We often celebrate disruption like it’s always a good thing. But after diving into the rise of tech giants and fintech startups, I’ve come to see another side—one that reveals a growing list of unintended consequences, regulatory gaps, and risks that could hurt average consumers more than help.

1. Algorithms Are Reshaping Our Lives—Sometimes Overnight
Think about how different industries have changed almost overnight: music, movies, dating, food delivery, even conspiracy theories. What’s the common denominator? Platform algorithms. These codes decide what we see, buy, click, and consume. Seven of the world’s ten most valuable companies didn’t even exist a few decades ago, and they got there by rewriting the rules—sometimes by ignoring them altogether.

2. Some Industries Aren’t Meant to Be Disrupted So Fast
Silicon Valley loves to “move fast and break things.” But banking, healthcare, real estate, and mental health aren’t as simple as launching an app. These are complex, highly regulated sectors for a reason. Disruption in these areas can’t just be about speed—it requires careful planning and thoughtful oversight, because mistakes can cost lives, not just market share.

3. How Tech Startups Break Through—And Break Rules
Want to know the recipe for a billion-dollar tech company?
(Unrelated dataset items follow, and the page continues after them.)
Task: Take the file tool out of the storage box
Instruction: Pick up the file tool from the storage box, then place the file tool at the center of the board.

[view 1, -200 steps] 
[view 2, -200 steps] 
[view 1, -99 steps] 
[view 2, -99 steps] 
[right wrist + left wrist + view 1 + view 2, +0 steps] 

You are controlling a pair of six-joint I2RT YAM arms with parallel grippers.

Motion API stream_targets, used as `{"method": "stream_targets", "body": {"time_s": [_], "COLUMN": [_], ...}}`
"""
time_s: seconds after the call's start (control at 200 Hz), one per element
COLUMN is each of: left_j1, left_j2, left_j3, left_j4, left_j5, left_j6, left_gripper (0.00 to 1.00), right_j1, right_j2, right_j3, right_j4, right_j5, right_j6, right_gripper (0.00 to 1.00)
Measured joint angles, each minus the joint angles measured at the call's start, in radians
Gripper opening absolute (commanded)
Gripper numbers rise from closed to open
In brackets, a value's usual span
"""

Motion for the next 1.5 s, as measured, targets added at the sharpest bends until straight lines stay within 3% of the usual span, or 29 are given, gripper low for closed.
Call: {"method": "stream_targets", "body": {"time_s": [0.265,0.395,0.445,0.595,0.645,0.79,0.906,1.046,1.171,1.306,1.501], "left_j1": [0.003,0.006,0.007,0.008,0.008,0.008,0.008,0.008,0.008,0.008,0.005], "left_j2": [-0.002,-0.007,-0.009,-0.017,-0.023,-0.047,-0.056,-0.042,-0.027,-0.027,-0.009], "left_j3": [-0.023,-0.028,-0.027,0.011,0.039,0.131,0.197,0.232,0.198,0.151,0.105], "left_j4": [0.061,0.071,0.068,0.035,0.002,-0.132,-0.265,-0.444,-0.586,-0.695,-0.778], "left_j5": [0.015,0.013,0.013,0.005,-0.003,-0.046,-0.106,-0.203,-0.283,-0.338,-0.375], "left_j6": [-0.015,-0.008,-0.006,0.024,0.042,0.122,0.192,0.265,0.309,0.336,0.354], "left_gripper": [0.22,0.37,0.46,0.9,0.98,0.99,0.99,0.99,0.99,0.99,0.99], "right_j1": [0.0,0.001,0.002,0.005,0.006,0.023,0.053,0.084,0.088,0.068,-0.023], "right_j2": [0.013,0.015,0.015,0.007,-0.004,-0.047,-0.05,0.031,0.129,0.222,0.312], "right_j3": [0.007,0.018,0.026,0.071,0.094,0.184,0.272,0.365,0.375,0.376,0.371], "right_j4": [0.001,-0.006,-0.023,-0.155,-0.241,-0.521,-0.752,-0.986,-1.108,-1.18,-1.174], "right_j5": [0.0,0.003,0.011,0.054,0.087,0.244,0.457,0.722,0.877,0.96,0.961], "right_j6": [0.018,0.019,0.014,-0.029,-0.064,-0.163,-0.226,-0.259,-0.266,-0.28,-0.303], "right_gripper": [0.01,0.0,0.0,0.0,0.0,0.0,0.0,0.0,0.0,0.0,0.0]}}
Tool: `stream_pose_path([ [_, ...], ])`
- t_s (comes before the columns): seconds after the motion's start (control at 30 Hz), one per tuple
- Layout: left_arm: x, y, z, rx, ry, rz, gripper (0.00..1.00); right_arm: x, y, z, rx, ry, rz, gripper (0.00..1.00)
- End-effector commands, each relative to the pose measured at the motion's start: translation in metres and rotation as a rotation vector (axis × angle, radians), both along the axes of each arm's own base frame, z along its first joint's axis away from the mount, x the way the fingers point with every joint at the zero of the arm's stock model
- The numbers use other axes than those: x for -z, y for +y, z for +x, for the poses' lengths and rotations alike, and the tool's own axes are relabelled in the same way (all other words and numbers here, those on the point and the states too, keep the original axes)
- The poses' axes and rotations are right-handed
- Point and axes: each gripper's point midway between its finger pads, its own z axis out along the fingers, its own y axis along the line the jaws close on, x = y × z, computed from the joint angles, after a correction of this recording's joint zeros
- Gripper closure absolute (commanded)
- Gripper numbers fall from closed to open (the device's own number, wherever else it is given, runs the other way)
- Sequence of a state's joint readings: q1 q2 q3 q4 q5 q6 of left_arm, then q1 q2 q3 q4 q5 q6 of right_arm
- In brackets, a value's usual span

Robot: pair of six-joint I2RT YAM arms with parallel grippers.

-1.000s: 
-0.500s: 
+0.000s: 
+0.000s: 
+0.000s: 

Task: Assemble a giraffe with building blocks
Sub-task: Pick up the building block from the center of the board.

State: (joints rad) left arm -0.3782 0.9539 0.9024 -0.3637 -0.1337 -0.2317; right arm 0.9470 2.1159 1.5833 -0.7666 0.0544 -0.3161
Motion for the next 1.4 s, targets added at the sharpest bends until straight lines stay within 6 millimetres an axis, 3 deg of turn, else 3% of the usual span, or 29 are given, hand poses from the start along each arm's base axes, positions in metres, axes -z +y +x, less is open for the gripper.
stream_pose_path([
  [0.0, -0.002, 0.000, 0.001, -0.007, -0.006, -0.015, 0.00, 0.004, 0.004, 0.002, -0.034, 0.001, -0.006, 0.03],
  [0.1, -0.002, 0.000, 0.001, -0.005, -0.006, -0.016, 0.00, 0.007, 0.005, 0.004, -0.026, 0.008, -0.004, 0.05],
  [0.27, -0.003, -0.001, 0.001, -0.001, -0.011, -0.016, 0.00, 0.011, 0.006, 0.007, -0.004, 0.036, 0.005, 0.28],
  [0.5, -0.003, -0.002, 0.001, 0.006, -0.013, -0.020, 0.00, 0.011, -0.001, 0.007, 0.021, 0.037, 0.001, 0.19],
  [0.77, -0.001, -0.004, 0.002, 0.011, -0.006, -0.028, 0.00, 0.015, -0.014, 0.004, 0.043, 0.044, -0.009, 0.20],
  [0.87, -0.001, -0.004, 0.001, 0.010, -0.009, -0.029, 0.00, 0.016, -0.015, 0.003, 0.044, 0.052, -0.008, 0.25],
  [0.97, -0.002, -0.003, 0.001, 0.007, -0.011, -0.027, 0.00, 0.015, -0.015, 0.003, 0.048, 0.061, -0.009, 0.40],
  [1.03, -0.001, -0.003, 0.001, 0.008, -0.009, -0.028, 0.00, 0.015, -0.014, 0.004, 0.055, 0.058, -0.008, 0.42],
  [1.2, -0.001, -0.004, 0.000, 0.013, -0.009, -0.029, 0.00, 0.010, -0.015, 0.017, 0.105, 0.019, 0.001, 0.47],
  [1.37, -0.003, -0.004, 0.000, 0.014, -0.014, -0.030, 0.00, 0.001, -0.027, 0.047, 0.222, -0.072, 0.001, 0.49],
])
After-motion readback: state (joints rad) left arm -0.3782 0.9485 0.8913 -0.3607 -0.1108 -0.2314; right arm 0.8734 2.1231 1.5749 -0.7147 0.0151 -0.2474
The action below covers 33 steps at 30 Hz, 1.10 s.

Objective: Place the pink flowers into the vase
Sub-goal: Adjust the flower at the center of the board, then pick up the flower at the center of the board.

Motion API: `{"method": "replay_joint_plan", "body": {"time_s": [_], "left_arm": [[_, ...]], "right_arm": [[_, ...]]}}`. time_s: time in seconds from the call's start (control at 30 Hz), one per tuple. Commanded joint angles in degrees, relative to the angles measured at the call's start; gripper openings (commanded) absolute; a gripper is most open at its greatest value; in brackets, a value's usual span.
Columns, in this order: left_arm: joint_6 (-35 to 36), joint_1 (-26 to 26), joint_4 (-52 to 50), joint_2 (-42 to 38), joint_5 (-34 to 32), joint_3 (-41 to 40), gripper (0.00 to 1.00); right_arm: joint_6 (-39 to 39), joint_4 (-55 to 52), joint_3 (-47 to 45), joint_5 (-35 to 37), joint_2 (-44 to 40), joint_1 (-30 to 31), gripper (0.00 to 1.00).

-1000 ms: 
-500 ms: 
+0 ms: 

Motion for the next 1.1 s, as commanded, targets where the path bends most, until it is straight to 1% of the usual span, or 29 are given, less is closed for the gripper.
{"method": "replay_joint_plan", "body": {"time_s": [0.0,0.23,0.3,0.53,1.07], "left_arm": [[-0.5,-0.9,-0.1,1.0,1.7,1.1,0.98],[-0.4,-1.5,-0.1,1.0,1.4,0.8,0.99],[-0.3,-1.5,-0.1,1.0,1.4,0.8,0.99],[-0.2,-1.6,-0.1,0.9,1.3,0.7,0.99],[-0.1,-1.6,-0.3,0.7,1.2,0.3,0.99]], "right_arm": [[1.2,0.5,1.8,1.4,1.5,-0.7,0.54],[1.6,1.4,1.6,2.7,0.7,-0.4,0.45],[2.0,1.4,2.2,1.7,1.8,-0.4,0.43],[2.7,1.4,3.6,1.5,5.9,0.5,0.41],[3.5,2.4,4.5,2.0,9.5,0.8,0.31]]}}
Find a slow, inefficient industry. Then build software that cuts out red tape and simplifies the experience—usually at the expense of the traditional system. Uber did this with taxi regulations. Airbnb did it with hotel licensing. Apps like Cash App and Robinhood are now doing it with finance. The model works—but it’s not always ethical, and it’s not always safe.

4. The Problem with Skipping Regulations
When Uber and Airbnb bypassed regulations, they grew fast—but they also sparked lawsuits and backlash. Fintech companies are playing the same game, but with your money. Case in point: Yotta Bank. Thousands of users lost access to their money after Yotta’s backend provider, Synapse, collapsed. No one could trace where the funds went, and regulators were slow to respond. That’s what happens when companies scale faster than the law can keep up.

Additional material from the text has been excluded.